The full research team

Dr Josh Ahmed - Project Lead Leverhulme Trust Research Fellow
Prof Dan Parsons Professor in Geosciences

The Approach

The project is divided into two distinct phases: phase one is focused on understanding the controls on lake hydrology exploiting a 40-year satellite imagery archive to monitor and quantify water surface area changes through time and the key controls on this behaviour. Understanding the controls on lake hydrology will help identify the provenance of lake physiochemistry, thus allowing forecasts of how these characteristics may change in the future. Phase two is focused on field validation and measurement, collecting in-situ measurements of lake physiochemistry and reconciling measurements with remote sensing imagery to widen the findings to the catchment scale.

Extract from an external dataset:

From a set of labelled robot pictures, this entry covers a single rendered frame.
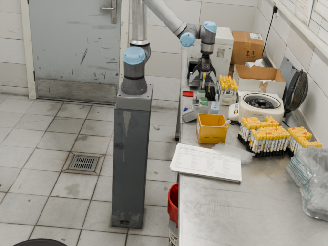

Phase two will be undertaken by a multidisciplinary team of academics from Loughborough University, CIRA, and led by the Energy and Environment Institute. The team will explore three lakes on the Mamore River in Bolivia, collecting measurements of water chemistry, bathymetry, flow characteristics, and lake-bed sediment composition, to understand how these lakes develop their unique physiochemical characteristics. Every year, seasonal rainfall causes river water levels to rise, temporarily reconnecting the lakes back to the channel and allowing for the exchange of water, nutrients, sediments, contaminants, and wildlife. Measurements will be collected of water chemistry and flow velocity during this crucial mixing period to establish its effect on lake evolution.

The Impact

A deeper understanding of the processes controlling the evolution of these rich riparian habitats will enable us to protect them – and the communities they sustain – in the future, in both the Amazon, and across the world. Our measurements will reveal how lake physiochemistry varies across the lake and how these characteristics change seasonally. Combining these changes with the remote sensing analysis will allow us to predict how future changes in hydrology, driven by climate change and human modifications, will impact lake physiochemistry, and thus the communities they support,

Working with the Royal Geographical Society we will disseminate our novel findings to thousands of students through educational curricula, while communicating our findings to local communities through our project partners. The results will create a step-change in our understanding of oxbow lakes, allowing us to actively develop methods for protecting these habitats in the future.